Now the current architecture

aws sqs for rate limiting diagram

There it is in all of its beauty. The flow ends up going something like this:

  • Request is received and goes to router (sos-search)
  • Router sends request to state-environment specific SQS queue
  • Lambda function polls queue when it has capacity and starts scrape
  • When scrape completes, it updates the long polling table
  • sos-search checks the long polling table every 250ms for the completed scrape
  • When it’s completed, sos-search sends back the response to the user
  • If it takes longer than ~20 seconds, sos-search returns a retryId to the user
  • User can send retryId to check on status of request

Writing that all out makes it seems like a lot of steps. And it kind of is.

We can control the Lambda capacity by using “Reserved concurrency” for each state function.

aws lambda reserved concurrency

With the “Reserved concurrency” set to 5 there will never be more than 5 instances of the function running at once.

SQS Code Sample

Here are a few code samples:

const sqsResponse = await sqs.sendMessage({
	QueueUrl: `${state}-${stage}`,
	MessageBody: JSON.stringify({
		searchQuery: searchQuery,
		sosId: sosId,
		list: list

The above is just a simple way to send a message to an SQS queue. I namespace it with the state and stage (alias). I have a both a dev and prod queue for each state.

sqs dev and prod

The Bad

AWS’ pricing for the Simple Queue Service currently is free for the first million requests. This sounded perfect for me. I could build up my queues without any cost as I rolled out my product.

Surprise! When you connect a Lambda function the SQS it is constantly polling that function. Even if there isn’t any data to grab each time Lambda queries the queue that counts as a request.

After talking to AWS’ support and learning more, I found ways to reduce that some. But if I have no traffic I still end up paying ~$30/USD per month. The price scales really well with traffic but I’d been so used to not having to pay for things with which I was tinkering that this stung a little bit.

And now to end with this calming picture from Unsplash. Photo by Aaron Burden on Unsplash.

Calm image

Video transcript:

Hello there. All right, here we go. We’re writing. We’re going, um, I’m Jordan Hanson. I’m from cobalt intelligence today. I wanted to talk a little bit about some architecture decisions that, um, I’d made with ADP. And I thought that was pretty cool implementation. I do say so myself. It took a lot of work, but actually with AWS, it made it somewhat trivial.

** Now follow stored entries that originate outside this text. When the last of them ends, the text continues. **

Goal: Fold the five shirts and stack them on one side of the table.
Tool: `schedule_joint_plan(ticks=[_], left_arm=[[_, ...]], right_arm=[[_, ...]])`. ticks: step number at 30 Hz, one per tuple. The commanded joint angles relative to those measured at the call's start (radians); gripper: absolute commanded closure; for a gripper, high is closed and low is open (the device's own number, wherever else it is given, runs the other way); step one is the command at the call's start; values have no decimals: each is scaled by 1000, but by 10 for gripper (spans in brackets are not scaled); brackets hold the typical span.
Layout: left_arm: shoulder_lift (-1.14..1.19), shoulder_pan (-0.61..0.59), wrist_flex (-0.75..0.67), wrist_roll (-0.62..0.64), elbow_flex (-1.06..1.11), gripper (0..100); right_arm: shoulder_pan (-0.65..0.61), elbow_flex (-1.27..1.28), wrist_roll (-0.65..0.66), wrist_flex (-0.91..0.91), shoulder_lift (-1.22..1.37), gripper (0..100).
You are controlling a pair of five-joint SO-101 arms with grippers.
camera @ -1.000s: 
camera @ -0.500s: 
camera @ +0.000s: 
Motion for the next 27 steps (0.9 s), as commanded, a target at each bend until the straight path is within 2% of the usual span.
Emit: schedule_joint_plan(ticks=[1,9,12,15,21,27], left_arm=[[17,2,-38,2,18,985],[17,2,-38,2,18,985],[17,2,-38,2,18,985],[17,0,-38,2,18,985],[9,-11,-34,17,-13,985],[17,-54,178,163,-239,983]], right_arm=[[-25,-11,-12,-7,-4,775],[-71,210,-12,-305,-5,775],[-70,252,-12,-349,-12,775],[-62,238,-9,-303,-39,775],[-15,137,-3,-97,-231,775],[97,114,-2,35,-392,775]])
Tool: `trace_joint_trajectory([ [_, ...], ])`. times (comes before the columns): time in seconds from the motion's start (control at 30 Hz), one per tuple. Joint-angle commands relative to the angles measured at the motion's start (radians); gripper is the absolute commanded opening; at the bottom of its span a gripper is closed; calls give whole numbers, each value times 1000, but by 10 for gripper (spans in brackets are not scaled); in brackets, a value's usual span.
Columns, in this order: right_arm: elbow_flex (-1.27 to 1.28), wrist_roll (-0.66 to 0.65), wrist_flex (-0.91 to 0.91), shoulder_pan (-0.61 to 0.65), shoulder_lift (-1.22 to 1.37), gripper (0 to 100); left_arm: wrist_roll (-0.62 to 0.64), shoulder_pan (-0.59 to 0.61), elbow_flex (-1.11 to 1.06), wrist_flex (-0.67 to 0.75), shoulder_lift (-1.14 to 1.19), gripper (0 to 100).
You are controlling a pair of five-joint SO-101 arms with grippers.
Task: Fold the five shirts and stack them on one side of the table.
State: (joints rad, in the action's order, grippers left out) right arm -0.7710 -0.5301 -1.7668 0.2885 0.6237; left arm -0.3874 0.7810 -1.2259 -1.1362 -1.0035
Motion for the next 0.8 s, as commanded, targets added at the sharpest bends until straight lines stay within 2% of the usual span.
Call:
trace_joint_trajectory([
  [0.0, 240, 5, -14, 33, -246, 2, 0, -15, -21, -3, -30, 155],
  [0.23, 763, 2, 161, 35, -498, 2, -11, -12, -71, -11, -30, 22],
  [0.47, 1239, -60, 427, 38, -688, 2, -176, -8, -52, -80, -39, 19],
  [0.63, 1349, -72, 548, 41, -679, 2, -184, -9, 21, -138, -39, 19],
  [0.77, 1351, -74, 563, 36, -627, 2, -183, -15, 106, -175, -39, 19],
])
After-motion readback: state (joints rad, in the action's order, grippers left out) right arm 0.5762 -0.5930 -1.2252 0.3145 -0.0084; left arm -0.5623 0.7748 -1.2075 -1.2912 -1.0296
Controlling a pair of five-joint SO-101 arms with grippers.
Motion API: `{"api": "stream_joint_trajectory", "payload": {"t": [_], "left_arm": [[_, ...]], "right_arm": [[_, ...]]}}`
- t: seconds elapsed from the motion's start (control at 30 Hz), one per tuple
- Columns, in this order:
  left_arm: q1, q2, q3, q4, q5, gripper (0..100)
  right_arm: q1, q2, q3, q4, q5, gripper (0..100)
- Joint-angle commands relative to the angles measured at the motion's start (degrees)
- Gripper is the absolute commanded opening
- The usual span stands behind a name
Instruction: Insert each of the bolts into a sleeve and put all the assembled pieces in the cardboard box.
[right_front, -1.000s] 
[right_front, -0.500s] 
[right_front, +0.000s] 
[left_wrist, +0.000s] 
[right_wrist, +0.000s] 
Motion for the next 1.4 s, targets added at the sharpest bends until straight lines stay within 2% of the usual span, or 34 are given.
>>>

Now there’s some pros and cons and I’ll talk about those afterwards. Um, but essentially my problem, I’m going to talk about the, some of the architecture behind the secretary of state API, and we’re gonna use some cool stuff like, uh, SQS, which is Amazon simple queue service. But essentially my problem is I need.

But it’s almost like when you’re web scraping, at least I’m always concerned. And thinking about that website, I am scraping, I don’t want to put undue load upon it so much that I am willing to crash it because that would be illegal. And I don’t want to do that. And plus it’s disrespectful of those.

Creating those websites. So I need something reverse. Wait them again is kind of what I’m calling it is that the target site needs to be protected. And I need to make sure that the rate at which I’m scraping it is, um, not too high. It’s a controllable level. Now, if I’m the only one consuming my product, my web scraping, it’s not, this is a non-issue right.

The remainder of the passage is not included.